Em seu novo livro, Held in Contempt, Hannah White aponta que instituições como o parlamento precisam constantemente fornecer evidências de que são competentes, confiáveis e honestas para garantir que o público tenha confiança nelas. Não estamos testemunhando exatamente o oposto? Esses problemas supostamente únicos, como uma mentira do primeiro-ministro, um ministro intimidador, um deputado masculino tateando ou um lobista interno não são eventos isolados agora. Como White coloca: “Cada delito relatado por um deputado individual, cada exemplo de deputados agindo como se as regras não se aplicassem a eles, diminui o respeito público pela Câmara dos Comuns de uma forma que não é fácil de reparar. O viés de confirmação é uma força poderosa, e o público foi preparado para esperar o pior”.

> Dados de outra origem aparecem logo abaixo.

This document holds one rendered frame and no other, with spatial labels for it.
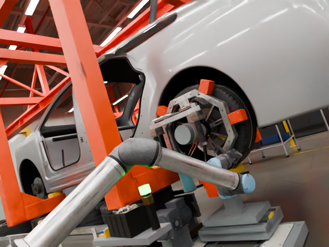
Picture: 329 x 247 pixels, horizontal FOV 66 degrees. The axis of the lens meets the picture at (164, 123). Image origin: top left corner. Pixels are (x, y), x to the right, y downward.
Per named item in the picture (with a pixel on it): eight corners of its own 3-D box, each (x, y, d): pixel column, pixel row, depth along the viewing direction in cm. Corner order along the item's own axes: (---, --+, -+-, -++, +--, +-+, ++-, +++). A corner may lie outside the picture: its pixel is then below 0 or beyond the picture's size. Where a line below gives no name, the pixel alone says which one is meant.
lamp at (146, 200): (154, 202, 119) (152, 193, 119) (149, 205, 116) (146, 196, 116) (149, 203, 121) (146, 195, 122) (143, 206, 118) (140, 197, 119)
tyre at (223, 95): (176, 154, 226) (248, 180, 188) (159, 160, 208) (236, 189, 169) (185, 79, 212) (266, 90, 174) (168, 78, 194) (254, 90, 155)
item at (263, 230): (284, 217, 181) (279, 204, 182) (269, 241, 153) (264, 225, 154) (223, 222, 212) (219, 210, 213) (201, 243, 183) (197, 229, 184)
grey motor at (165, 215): (213, 235, 191) (198, 189, 195) (181, 265, 158) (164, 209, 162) (193, 236, 202) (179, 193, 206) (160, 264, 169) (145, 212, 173)
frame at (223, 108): (247, 159, 160) (219, 79, 167) (243, 161, 155) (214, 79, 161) (180, 175, 194) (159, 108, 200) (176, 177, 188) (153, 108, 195)
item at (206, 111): (238, 130, 179) (209, 98, 190) (234, 132, 173) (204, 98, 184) (209, 157, 196) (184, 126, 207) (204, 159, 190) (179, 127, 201)
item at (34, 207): (68, 204, 335) (61, 179, 339) (27, 220, 294) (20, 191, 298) (62, 206, 345) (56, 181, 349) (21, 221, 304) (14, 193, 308)
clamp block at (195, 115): (206, 117, 154) (203, 109, 154) (198, 118, 146) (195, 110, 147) (199, 120, 157) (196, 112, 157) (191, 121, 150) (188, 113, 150)

O partido conservador está agora olhando deliberadamente na direção errada sobre Johnson. Lembre-se, pode haver mais multas ainda por vir. O relatório de Sue Gray ainda não foi publicado. Este não é um primeiro-ministro que acerta as grandes chamadas, não quando mais de 160.000 britânicos morreram de Covid, ele não é. Milhões mais estão indignados e envergonhados com a conduta de Johnson. Ele não está à altura do trabalho. Nosso partido governante precisa acordar urgentemente para a realidade de que a Grã-Bretanha merece algo melhor.